→ **PROBLEM TO SOLVE**
Supply the number of lines in the data below that hold "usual", and let that number be the whole answer.
%%
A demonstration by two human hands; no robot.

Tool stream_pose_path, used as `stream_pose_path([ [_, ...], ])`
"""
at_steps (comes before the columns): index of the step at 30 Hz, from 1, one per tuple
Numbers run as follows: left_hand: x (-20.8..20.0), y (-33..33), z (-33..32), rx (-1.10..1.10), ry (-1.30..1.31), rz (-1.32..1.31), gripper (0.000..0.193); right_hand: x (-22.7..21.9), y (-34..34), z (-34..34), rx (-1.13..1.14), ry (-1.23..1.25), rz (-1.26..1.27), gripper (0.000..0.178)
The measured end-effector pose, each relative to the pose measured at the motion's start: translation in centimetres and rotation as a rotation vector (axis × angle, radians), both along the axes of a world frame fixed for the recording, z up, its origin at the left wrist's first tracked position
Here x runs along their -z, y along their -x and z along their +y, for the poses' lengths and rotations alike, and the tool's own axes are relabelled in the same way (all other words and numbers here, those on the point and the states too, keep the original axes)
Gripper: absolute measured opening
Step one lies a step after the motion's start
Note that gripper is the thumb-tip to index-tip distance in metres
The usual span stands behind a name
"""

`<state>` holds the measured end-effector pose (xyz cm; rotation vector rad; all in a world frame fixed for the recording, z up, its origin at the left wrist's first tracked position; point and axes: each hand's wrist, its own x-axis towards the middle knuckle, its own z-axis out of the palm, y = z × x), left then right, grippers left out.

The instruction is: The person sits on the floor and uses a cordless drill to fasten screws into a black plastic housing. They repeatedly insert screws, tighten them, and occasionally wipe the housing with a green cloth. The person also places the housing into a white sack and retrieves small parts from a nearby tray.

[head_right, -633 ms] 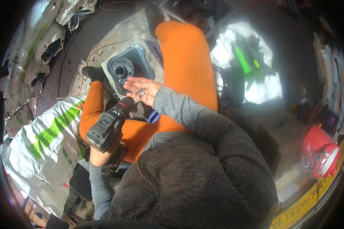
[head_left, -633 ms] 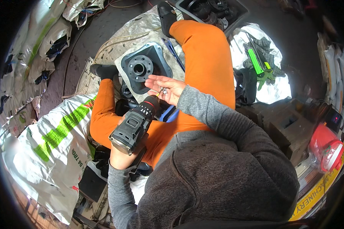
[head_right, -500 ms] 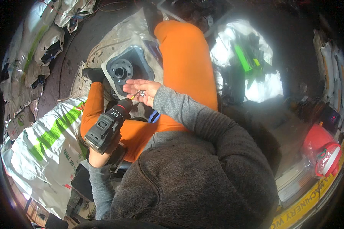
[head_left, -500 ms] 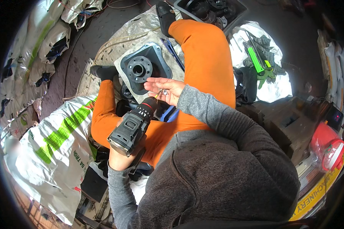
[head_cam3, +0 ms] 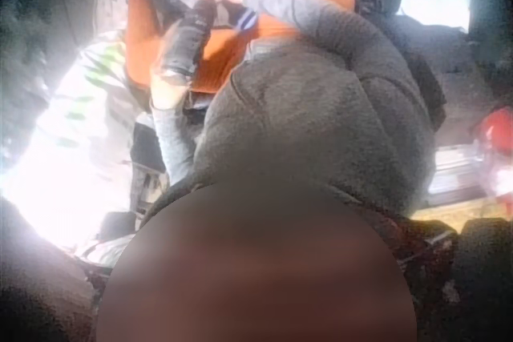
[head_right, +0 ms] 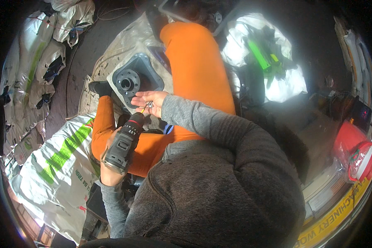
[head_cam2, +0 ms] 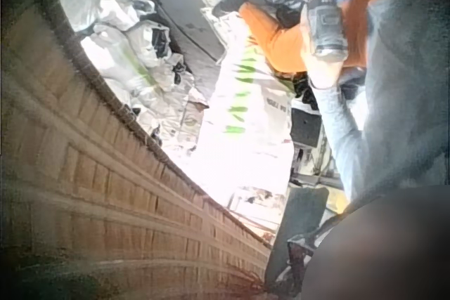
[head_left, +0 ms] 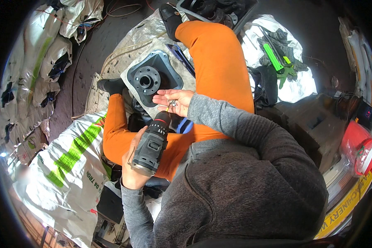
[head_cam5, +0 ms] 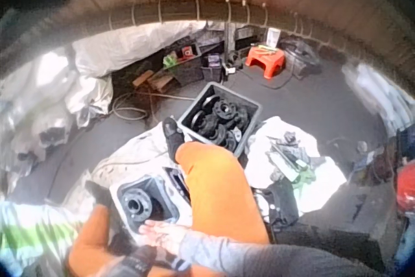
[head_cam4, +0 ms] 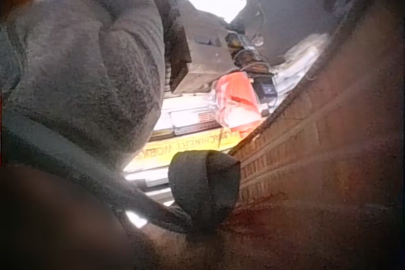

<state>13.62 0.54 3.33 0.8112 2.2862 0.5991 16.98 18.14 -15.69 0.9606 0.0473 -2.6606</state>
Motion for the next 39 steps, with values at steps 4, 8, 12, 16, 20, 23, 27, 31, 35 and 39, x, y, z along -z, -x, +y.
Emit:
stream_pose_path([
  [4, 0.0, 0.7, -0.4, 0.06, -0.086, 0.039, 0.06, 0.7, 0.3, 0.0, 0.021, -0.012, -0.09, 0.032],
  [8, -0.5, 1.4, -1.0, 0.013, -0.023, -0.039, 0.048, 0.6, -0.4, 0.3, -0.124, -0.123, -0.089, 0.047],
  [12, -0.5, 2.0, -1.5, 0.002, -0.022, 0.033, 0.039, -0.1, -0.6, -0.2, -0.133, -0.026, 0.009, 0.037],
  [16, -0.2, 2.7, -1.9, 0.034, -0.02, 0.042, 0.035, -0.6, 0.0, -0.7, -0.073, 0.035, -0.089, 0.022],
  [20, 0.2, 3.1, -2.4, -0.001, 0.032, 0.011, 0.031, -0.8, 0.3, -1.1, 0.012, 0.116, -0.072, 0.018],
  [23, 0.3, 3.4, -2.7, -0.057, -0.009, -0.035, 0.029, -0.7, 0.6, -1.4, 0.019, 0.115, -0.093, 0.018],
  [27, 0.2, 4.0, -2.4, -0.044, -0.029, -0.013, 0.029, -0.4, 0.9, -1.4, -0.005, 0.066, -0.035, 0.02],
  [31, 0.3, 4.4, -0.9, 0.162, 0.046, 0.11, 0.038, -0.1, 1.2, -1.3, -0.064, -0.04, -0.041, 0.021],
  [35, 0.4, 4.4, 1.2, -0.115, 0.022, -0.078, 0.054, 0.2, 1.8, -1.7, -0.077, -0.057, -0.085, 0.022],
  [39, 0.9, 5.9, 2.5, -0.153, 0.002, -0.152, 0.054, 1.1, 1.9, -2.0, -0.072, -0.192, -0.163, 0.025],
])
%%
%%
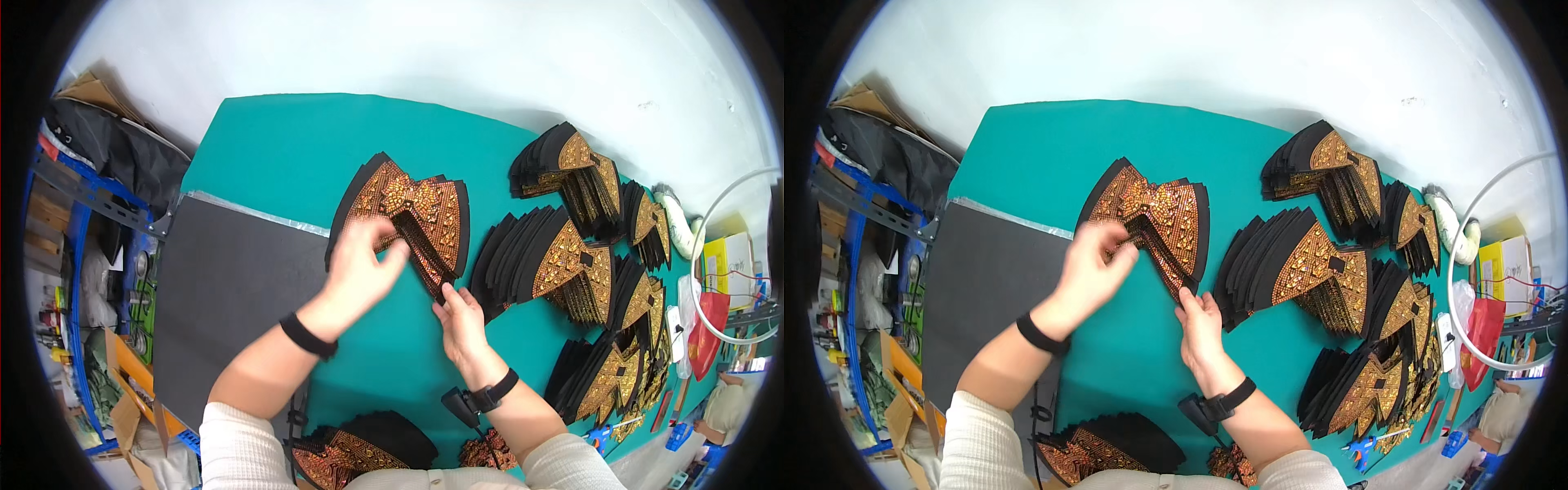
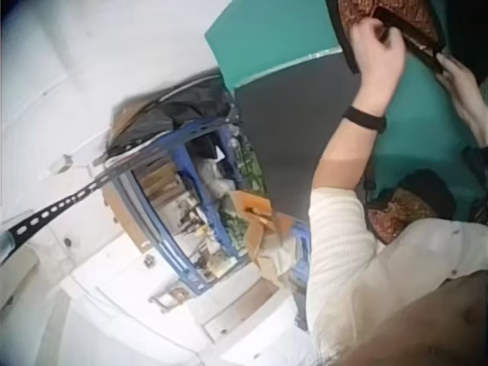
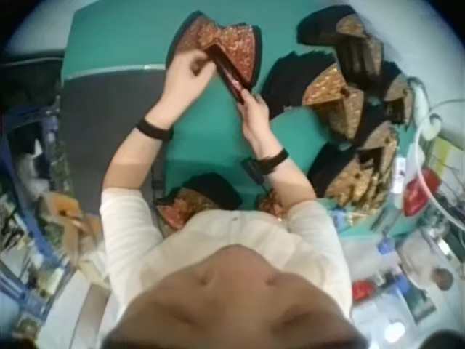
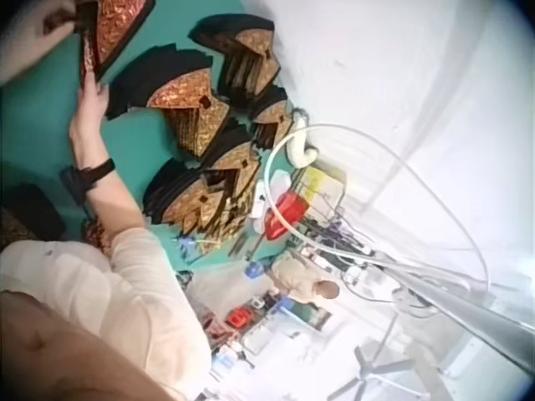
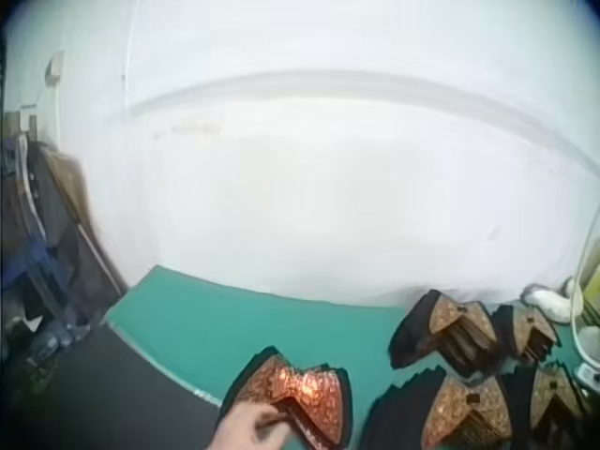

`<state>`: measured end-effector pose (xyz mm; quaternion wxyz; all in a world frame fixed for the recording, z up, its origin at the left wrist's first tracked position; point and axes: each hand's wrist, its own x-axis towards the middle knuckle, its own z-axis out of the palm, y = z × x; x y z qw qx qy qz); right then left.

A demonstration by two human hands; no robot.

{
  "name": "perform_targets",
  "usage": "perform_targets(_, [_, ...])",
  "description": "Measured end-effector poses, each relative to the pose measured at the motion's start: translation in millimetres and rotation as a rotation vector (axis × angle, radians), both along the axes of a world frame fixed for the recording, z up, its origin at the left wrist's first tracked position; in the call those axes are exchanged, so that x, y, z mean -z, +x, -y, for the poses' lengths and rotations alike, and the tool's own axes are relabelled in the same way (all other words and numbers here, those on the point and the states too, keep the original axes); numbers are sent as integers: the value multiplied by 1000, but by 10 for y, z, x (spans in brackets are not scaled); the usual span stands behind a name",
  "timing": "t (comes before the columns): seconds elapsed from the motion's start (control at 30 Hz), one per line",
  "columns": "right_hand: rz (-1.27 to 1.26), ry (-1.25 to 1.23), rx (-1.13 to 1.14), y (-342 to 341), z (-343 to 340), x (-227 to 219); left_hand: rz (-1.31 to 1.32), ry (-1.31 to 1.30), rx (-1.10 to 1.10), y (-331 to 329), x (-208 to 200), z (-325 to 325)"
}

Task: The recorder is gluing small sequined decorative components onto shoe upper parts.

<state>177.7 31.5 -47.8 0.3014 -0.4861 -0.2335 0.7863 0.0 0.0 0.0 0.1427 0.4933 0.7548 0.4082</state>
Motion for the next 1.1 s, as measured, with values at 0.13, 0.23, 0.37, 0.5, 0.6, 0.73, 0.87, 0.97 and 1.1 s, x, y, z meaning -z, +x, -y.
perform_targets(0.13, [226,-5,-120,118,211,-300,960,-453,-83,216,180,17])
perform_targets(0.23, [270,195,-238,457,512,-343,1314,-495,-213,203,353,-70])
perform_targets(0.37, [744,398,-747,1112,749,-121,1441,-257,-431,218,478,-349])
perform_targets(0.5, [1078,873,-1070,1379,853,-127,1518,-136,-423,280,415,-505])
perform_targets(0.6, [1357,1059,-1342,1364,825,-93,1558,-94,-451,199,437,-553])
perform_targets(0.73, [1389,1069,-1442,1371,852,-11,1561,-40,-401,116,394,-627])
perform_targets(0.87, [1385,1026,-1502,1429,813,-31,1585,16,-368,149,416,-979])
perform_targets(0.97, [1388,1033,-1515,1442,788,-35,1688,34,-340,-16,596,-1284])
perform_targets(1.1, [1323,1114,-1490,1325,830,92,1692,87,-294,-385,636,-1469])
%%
→ **WRITTEN REPLY**
2